• [EXERCISE DIRECTIONS] What you return must be an exact copy of the lines in the listing below between the line holding "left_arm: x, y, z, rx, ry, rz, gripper" and the line holding "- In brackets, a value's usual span", inclusive, and nothing more.

======== THE DATA

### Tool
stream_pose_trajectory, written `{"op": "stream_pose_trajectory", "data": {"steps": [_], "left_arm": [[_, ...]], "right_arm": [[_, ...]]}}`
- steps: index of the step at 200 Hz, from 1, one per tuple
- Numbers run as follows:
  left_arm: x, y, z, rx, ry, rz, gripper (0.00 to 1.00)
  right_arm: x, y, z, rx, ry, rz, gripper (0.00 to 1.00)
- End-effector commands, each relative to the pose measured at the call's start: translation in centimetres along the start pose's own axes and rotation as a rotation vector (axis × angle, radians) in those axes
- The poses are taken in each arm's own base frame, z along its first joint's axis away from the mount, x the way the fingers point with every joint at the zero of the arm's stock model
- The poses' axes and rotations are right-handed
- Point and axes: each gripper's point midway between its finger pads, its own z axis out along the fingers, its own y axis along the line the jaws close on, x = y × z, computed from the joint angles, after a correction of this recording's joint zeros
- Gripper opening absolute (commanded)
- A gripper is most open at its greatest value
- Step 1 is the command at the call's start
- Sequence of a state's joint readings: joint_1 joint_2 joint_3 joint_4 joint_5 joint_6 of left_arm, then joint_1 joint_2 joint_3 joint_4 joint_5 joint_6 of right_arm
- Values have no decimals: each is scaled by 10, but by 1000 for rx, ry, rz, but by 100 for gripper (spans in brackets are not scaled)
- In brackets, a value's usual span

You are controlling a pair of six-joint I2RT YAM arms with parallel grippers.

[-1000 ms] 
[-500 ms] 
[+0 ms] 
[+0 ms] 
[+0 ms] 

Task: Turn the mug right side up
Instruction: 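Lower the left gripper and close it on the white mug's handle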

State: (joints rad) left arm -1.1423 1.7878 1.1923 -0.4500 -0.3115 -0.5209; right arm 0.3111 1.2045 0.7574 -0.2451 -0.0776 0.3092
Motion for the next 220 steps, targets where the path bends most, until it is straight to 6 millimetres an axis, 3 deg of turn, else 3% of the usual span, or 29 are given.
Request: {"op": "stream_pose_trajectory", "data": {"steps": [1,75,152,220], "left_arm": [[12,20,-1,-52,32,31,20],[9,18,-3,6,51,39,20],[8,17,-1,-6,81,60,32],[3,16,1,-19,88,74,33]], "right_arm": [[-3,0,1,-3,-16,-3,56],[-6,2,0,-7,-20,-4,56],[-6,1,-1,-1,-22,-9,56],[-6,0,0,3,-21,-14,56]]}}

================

• [SOLUTION TO THIS PROBLEM]
  left_arm: x, y, z, rx, ry, rz, gripper (0.00 to 1.00)
  right_arm: x, y, z, rx, ry, rz, gripper (0.00 to 1.00)
- End-effector commands, each relative to the pose measured at the call's start: translation in centimetres along the start pose's own axes and rotation as a rotation vector (axis × angle, radians) in those axes
- The poses are taken in each arm's own base frame, z along its first joint's axis away from the mount, x the way the fingers point with every joint at the zero of the arm's stock model
- The poses' axes and rotations are right-handed
- Point and axes: each gripper's point midway between its finger pads, its own z axis out along the fingers, its own y axis along the line the jaws close on, x = y × z, computed from the joint angles, after a correction of this recording's joint zeros
- Gripper opening absolute (commanded)
- A gripper is most open at its greatest value
- Step 1 is the command at the call's start
- Sequence of a state's joint readings: joint_1 joint_2 joint_3 joint_4 joint_5 joint_6 of left_arm, then joint_1 joint_2 joint_3 joint_4 joint_5 joint_6 of right_arm
- Values have no decimals: each is scaled by 10, but by 1000 for rx, ry, rz, but by 100 for gripper (spans in brackets are not scaled)
- In brackets, a value's usual span

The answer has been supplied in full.